• [Exercise requirements] Tell how many lines of the entries below include the string "gripper". Respond with the number alone.

• [Data for analysis]

((

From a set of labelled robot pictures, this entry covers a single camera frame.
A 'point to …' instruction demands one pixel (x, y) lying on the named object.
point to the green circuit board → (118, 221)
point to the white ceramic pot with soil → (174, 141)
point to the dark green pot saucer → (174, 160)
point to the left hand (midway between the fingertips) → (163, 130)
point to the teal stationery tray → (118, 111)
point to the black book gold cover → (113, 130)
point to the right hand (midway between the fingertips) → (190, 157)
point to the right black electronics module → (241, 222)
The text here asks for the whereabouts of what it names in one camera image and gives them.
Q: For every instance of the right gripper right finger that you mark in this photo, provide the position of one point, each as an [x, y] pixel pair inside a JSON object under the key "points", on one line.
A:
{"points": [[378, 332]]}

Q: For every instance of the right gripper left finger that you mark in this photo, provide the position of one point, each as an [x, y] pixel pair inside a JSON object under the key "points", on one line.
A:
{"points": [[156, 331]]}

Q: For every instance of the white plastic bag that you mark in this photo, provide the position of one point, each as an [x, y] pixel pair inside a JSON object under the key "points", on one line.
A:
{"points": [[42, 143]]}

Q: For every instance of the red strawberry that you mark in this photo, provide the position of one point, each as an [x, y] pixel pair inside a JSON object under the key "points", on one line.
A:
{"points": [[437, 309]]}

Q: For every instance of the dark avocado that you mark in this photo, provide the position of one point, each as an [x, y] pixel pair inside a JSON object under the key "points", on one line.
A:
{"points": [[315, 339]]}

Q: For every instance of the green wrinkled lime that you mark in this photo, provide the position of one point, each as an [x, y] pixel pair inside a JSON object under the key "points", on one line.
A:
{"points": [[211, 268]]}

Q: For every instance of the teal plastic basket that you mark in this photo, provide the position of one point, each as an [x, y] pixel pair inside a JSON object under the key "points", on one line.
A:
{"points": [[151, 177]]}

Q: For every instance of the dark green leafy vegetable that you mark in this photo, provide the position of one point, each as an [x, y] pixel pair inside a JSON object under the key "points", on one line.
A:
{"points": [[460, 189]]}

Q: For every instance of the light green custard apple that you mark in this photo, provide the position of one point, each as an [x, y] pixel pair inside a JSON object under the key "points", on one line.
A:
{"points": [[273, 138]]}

))
((

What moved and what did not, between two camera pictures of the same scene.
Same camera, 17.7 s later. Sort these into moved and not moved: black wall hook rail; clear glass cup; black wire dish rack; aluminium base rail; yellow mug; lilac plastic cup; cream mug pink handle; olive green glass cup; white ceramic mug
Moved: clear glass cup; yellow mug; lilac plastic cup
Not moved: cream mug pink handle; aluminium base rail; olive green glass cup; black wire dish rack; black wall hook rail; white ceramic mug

))
((

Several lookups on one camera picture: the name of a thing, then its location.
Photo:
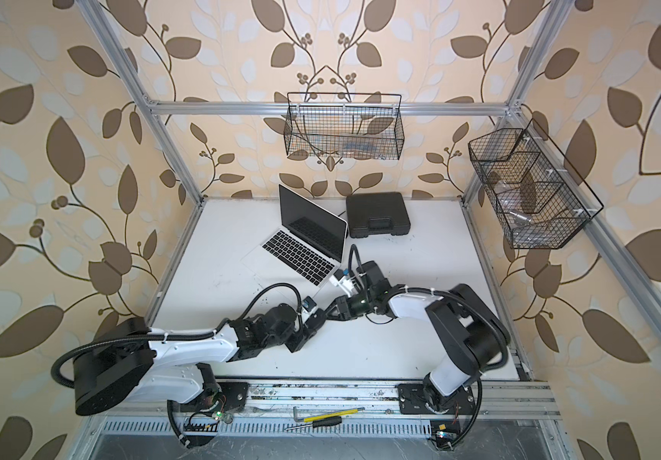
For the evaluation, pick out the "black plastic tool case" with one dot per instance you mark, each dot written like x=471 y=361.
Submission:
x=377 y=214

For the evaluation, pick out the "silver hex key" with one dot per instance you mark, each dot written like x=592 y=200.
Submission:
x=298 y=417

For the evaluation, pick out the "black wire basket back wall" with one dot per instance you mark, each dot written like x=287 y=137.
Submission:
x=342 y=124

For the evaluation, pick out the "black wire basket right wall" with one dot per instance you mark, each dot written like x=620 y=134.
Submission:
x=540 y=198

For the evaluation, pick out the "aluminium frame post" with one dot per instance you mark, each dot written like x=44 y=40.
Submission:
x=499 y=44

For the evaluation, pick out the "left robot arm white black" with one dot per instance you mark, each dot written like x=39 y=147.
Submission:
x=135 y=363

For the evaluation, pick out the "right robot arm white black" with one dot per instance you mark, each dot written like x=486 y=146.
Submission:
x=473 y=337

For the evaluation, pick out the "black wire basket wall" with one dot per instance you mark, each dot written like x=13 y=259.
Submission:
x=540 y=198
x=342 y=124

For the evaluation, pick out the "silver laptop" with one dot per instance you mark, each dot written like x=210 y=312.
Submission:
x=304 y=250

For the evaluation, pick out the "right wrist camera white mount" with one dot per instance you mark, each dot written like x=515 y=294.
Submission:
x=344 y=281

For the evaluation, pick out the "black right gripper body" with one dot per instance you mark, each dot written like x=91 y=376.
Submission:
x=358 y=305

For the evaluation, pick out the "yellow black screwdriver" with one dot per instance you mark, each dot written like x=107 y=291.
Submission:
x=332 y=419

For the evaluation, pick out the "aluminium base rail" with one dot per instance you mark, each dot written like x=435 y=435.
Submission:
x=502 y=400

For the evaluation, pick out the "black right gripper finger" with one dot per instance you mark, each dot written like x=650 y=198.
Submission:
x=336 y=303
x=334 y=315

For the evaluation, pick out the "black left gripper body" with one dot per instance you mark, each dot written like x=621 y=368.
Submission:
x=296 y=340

))

• [Exercise result] 5